■ YOUR TASK
Please repeat the data exactly. Any picture in it stays out.

■ SUPPLIED DATA

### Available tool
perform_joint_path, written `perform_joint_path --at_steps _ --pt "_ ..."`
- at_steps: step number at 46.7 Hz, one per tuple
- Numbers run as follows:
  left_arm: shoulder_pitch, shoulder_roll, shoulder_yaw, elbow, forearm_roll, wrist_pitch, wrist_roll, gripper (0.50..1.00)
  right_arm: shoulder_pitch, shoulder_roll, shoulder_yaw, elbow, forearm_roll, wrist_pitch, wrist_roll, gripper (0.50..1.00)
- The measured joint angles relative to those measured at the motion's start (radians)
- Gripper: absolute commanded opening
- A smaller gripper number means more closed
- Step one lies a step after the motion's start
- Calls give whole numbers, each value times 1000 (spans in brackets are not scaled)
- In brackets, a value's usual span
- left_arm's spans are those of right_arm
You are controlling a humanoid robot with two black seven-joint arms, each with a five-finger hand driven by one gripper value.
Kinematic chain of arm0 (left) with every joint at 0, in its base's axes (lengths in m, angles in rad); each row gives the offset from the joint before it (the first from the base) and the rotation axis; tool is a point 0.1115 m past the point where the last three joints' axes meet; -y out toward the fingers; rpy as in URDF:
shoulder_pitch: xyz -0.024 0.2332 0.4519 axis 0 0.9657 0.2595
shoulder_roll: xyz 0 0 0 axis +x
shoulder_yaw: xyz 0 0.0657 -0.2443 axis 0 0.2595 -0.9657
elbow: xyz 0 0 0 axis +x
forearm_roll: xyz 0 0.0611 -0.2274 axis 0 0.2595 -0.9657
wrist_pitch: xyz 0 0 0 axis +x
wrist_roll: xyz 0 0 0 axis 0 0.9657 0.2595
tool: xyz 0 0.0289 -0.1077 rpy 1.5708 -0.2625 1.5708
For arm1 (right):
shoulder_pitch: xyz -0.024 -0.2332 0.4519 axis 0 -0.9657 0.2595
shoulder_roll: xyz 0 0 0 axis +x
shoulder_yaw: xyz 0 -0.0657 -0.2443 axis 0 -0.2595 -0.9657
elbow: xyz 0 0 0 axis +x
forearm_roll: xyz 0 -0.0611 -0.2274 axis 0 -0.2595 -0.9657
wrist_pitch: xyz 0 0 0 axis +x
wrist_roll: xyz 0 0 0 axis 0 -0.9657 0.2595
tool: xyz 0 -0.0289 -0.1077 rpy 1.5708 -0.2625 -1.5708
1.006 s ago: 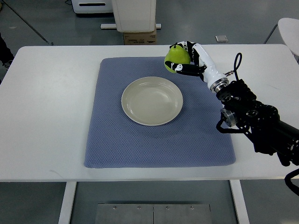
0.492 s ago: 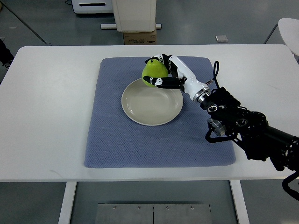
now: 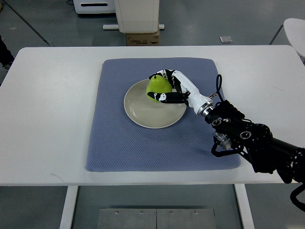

■ YOUR SOLUTION
### Available tool
perform_joint_path, written `perform_joint_path --at_steps _ --pt "_ ..."`
- at_steps: step number at 46.7 Hz, one per tuple
- Numbers run as follows:
  left_arm: shoulder_pitch, shoulder_roll, shoulder_yaw, elbow, forearm_roll, wrist_pitch, wrist_roll, gripper (0.50..1.00)
  right_arm: shoulder_pitch, shoulder_roll, shoulder_yaw, elbow, forearm_roll, wrist_pitch, wrist_roll, gripper (0.50..1.00)
- The measured joint angles relative to those measured at the motion's start (radians)
- Gripper: absolute commanded opening
- A smaller gripper number means more closed
- Step one lies a step after the motion's start
- Calls give whole numbers, each value times 1000 (spans in brackets are not scaled)
- In brackets, a value's usual span
- left_arm's spans are those of right_arm
You are controlling a humanoid robot with two black seven-joint arms, each with a five-finger hand driven by one gripper value.
Kinematic chain of arm0 (left) with every joint at 0, in its base's axes (lengths in m, angles in rad); each row gives the offset from the joint before it (the first from the base) and the rotation axis; tool is a point 0.1115 m past the point where the last three joints' axes meet; -y out toward the fingers; rpy as in URDF:
shoulder_pitch: xyz -0.024 0.2332 0.4519 axis 0 0.9657 0.2595
shoulder_roll: xyz 0 0 0 axis +x
shoulder_yaw: xyz 0 0.0657 -0.2443 axis 0 0.2595 -0.9657
elbow: xyz 0 0 0 axis +x
forearm_roll: xyz 0 0.0611 -0.2274 axis 0 0.2595 -0.9657
wrist_pitch: xyz 0 0 0 axis +x
wrist_roll: xyz 0 0 0 axis 0 0.9657 0.2595
tool: xyz 0 0.0289 -0.1077 rpy 1.5708 -0.2625 1.5708
For arm1 (right):
shoulder_pitch: xyz -0.024 -0.2332 0.4519 axis 0 -0.9657 0.2595
shoulder_roll: xyz 0 0 0 axis +x
shoulder_yaw: xyz 0 -0.0657 -0.2443 axis 0 -0.2595 -0.9657
elbow: xyz 0 0 0 axis +x
forearm_roll: xyz 0 -0.0611 -0.2274 axis 0 -0.2595 -0.9657
wrist_pitch: xyz 0 0 0 axis +x
wrist_roll: xyz 0 0 0 axis 0 -0.9657 0.2595
tool: xyz 0 -0.0289 -0.1077 rpy 1.5708 -0.2625 -1.5708
1.006 s ago: 
0.492 s ago: 
now: 

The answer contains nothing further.